Corruption : Les ‘’gendarmes’’ de l’ONUDC se donnent rendez-vous du 29 juin au 1er juillet 2026 à Libreville

La capitale gabonaise accueillera, du 29 juin au 1er juillet, la visite-pays du deuxième cycle du mécanisme d’examen de l’application de la Convention des Nations Unies contre la corruption (CNUCC). Sont notamment attendus, les experts de l’Office des Nations Unies contre la Drogue et le Crime (ONUDC) dans le cadre de la phase dite de « visite-pays » du deuxième cycle du mécanisme d’examen de la Convention des Nations Unies contre la corruption. Cette étape clé permettra d’évaluer les avancées du Gabon en matière de prévention de la corruption et de recouvrement des avoirs illicites, tout en renforçant la coopération avec les experts internationaux.

Pour ce deuxième cycle, l’évaluation porte sur deux piliers essentiels de la Convention : les mesures préventives et le recouvrement des avoirs. L’objectif est d’apprécier l’efficacité des mécanismes mis en place pour prévenir les risques de corruption, renforcer la transparence administrative et améliorer l’identification, la saisie, la confiscation et la restitution des avoirs issus d’infractions financières.

Ce mécanisme international vise à accompagner les États parties dans la mise en œuvre effective de leurs engagements en matière de prévention et de lutte contre la corruption.
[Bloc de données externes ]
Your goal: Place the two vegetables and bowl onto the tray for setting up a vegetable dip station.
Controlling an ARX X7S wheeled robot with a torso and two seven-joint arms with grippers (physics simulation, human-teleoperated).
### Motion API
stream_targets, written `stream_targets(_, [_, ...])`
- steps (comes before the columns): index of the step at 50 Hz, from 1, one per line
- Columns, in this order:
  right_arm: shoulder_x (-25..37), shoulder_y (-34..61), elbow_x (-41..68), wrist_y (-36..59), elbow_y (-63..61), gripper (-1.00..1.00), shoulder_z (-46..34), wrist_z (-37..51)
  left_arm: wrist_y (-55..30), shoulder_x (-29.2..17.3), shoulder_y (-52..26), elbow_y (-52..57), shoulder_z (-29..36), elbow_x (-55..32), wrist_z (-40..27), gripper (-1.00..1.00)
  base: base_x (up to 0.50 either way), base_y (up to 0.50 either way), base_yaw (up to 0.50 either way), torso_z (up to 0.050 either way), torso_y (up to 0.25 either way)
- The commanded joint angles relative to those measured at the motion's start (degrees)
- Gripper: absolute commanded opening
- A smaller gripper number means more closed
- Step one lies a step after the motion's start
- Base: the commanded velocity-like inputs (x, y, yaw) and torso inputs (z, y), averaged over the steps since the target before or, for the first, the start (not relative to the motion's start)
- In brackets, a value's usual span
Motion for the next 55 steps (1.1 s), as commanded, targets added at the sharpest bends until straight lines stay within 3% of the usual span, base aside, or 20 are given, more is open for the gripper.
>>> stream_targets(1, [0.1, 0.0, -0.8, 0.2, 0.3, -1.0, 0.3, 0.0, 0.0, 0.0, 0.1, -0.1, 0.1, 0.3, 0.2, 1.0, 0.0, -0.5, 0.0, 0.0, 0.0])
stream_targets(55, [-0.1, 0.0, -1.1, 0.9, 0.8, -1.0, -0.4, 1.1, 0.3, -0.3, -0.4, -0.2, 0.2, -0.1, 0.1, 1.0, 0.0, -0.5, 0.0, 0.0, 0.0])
Il permet d’identifier les progrès réalisés, les défis rencontrés ainsi que les besoins en assistance technique, avant de formuler des recommandations destinées à améliorer les dispositifs nationaux.

Le processus d’examen du Gabon a officiellement débuté le 20 octobre 2025. Une première étape a été franchie avec la transmission de la liste de contrôle d’auto-évaluation aux États examinateurs, le Tchad et la Libye, ainsi qu’aux experts de l’ONUDC. La rencontre de Libreville constituera désormais une phase décisive du processus à travers un dialogue direct entre les experts internationaux et les institutions nationales concernées.
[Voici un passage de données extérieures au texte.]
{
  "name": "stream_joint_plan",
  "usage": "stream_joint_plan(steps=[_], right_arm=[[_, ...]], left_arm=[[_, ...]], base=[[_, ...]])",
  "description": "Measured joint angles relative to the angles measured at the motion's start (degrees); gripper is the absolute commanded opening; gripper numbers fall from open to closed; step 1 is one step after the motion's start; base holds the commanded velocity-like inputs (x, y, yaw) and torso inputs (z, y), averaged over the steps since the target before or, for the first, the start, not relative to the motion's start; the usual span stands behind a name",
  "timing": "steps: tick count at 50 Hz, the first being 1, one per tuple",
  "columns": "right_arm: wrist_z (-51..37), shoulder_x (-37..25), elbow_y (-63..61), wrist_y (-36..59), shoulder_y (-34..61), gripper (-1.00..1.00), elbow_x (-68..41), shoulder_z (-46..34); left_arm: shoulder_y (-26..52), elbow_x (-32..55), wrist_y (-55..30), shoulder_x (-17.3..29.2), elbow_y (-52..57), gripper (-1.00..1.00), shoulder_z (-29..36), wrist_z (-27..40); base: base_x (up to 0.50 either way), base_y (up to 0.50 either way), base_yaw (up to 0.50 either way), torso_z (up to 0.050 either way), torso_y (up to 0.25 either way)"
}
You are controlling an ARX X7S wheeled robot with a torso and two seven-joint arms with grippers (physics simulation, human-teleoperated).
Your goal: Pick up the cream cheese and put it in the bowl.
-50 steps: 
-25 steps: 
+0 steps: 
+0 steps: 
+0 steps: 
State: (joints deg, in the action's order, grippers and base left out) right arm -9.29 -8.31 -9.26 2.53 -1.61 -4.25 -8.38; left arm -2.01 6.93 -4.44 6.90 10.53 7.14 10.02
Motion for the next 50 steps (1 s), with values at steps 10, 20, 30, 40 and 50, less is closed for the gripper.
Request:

Le commissaire membre de la CNLCEI, Séraphin Ondoumba, par ailleurs point focal de l’ONUDC© D.R.

Placée sous la coordination de la Commission nationale de lutte contre la corruption et l’enrichissement illicite (CNLCEI), cette évaluation mobilisera les administrations et institutions concernées afin de présenter un état des lieux fidèle des réformes engagées.
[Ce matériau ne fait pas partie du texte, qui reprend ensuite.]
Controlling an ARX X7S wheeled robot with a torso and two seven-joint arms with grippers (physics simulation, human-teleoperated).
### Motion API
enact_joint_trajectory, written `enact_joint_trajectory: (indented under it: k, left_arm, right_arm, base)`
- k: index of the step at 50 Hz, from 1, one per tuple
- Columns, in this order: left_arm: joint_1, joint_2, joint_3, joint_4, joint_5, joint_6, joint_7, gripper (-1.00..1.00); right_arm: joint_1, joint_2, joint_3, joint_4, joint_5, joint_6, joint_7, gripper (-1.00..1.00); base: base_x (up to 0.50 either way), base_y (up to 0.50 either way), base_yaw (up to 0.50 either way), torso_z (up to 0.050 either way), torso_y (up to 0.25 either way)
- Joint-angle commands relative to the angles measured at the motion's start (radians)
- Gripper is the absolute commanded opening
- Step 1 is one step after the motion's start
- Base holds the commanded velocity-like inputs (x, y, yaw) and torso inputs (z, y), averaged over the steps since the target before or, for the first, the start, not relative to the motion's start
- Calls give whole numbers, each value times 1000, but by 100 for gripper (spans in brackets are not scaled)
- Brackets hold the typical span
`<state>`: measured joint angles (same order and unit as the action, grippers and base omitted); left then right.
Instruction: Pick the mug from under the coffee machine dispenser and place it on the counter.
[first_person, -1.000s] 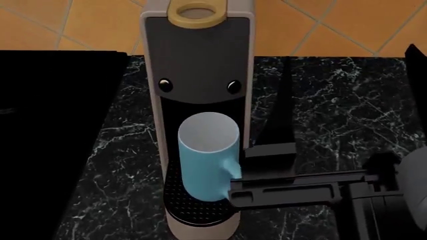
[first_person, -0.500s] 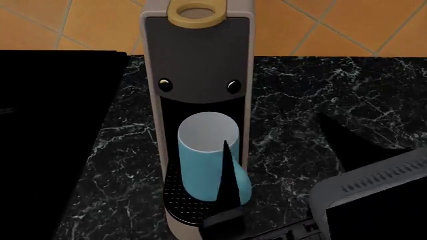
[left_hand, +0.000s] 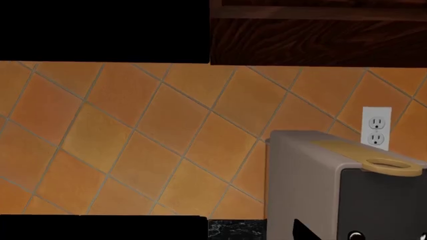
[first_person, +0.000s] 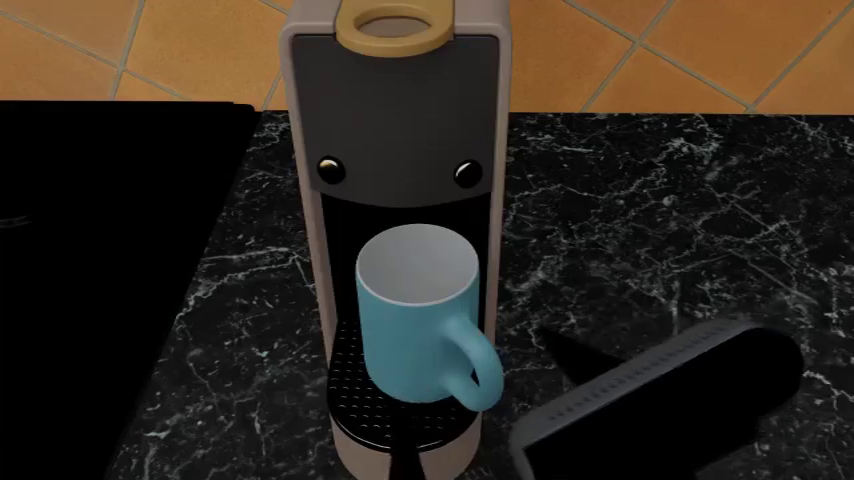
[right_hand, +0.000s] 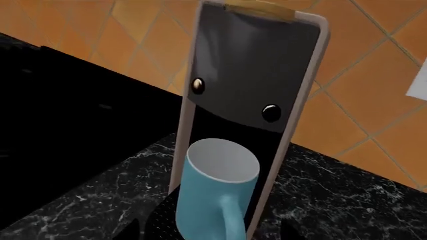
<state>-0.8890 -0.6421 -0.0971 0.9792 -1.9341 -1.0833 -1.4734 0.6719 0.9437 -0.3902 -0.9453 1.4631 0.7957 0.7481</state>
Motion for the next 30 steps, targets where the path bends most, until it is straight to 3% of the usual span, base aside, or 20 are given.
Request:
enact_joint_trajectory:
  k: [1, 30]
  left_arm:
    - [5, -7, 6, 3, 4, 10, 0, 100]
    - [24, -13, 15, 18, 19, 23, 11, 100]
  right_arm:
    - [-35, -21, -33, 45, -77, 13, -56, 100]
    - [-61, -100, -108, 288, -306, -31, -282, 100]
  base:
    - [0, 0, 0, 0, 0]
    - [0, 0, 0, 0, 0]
Au-delà de l’exercice technique, cette mission représente une opportunité pour le Gabon de consolider son cadre juridique et institutionnel, de renforcer la coopération internationale et de promouvoir une gouvernance davantage fondée sur la transparence, la responsabilité et l’efficacité.

Dans un contexte où la qualité de la gouvernance influence fortement l’attractivité économique des États, le rendez-vous de Libreville apparaît comme une étape importante dans la volonté du pays de conforter la confiance des citoyens, des partenaires et des investisseurs.